Amplification of bar gene
PCR amplification of bar gene were performed using DNA templates prepared from Cas9 empty vector (positive control), Huayu 23 (negative control) and 2 high-oleic T0 seeds respectively, with Bar-7F and Bar-6 primer (Bar-7F: 5’-caccatcgtcaaccactaca-3’,bar-6r༚5’-acttcagcaggtgggtgta-3’). The PCR mixture (10 µ1) consisted of 6.25 µ1 of 2×Taq Plus Master Mix Ⅱ (Vazyme, Najing), 1 µ1 of DNA template, 0.5 µ1of primers (10 µM) each, and 4.25 µ1 of double distilled water. PCR thermal profile was 95 ℃ 5 min, followed by 30 cycles of 95 ℃ for 40 s, 61 ℃ for 40 s, and 72 ℃ for 30 s, and a final extension of 72 ℃ for 10 min.
Cultivation Of T1 Plants
To obtain descendants as soon as possible, one T0 seed was sown in a pot in the winter of 2021, but unfortunately it died and did not set any pods. The remaining T0 seed along with a Huayu 23 seed was sown under film mulch on May 23, 2022. Both grew to maturity and were harvested on September 20, 2022.

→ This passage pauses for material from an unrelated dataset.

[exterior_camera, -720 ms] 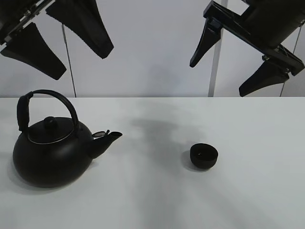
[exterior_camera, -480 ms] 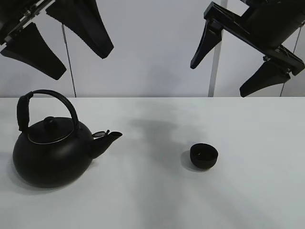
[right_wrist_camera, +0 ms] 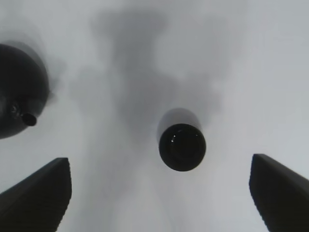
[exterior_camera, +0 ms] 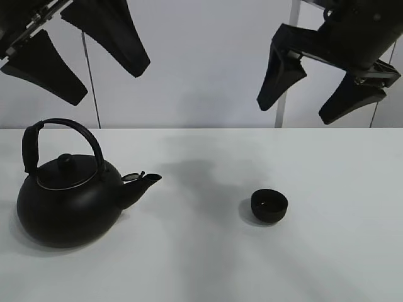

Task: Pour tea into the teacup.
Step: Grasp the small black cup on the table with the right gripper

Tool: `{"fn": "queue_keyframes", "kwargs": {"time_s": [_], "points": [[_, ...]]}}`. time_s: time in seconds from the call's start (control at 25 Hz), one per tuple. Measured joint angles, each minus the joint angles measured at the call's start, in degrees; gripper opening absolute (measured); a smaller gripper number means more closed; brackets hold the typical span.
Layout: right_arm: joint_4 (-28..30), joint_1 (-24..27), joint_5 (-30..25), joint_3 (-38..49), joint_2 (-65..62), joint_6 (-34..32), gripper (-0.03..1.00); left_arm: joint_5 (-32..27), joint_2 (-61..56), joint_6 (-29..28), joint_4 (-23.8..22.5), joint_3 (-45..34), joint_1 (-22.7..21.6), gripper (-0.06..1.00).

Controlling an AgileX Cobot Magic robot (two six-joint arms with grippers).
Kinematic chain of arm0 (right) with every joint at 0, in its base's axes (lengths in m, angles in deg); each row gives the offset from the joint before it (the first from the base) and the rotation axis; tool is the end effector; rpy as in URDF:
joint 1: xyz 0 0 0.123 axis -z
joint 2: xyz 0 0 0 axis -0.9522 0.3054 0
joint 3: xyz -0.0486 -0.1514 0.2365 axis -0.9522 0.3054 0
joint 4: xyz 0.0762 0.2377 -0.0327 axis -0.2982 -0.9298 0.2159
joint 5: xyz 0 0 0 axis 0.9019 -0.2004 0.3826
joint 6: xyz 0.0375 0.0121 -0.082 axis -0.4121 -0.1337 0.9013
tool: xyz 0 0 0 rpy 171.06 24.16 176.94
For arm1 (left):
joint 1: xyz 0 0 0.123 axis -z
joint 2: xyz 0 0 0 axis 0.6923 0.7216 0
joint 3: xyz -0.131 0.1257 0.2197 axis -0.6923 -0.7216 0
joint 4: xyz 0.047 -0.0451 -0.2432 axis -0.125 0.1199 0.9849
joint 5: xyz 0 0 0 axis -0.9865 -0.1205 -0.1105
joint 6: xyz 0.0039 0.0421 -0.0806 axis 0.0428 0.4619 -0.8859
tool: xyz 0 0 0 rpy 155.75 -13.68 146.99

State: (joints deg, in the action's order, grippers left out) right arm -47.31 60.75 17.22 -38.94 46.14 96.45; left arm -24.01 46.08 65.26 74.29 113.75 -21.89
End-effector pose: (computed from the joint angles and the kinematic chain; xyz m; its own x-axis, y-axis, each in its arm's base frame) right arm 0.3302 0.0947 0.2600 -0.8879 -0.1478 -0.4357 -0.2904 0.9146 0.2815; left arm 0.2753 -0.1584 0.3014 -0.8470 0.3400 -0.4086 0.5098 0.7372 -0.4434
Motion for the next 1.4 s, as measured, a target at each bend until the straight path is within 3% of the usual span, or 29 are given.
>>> {"fn": "queue_keyframes", "kwargs": {"time_s": [0.12, 0.36, 1.16, 1.4], "points": [[8.28, -3.45, 0.82, 0.0, 0.83, -2.13, 0.69, 0.0, 0.0, 0.0, 0.0, 0.0, 0.0, 0.7], [21.11, -11.43, 1.49, -0.99, 5.23, -14.15, 0.69, 0.05, 0.0, 0.0, 0.0, 0.0, 0.0, 0.7], [23.35, -11.62, 7.93, -1.31, 19.96, -16.99, 0.66, 0.22, 0.0, 0.06, 0.0, 0.0, 0.0, 0.7], [23.35, -11.62, 8.9, -1.31, 20.33, -17.04, 0.49, 0.22, 0.0, 0.06, 0.0, 0.0, 0.0, 0.7]]}}
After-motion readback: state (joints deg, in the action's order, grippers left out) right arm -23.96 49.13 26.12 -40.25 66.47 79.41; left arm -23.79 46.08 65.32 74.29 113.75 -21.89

Fatty Acid Profiling Of The T2 Seeds Harvested From T1 Plant
Oleic and linoleic acid contents of the T2 seeds from the T1 plant both as bulk seed sample and as individual single seeds were determined by NIRS (Wang et al. 2021, Wang et al. 2014). Huayu 23 CK was also analyzed for main fatty acid content.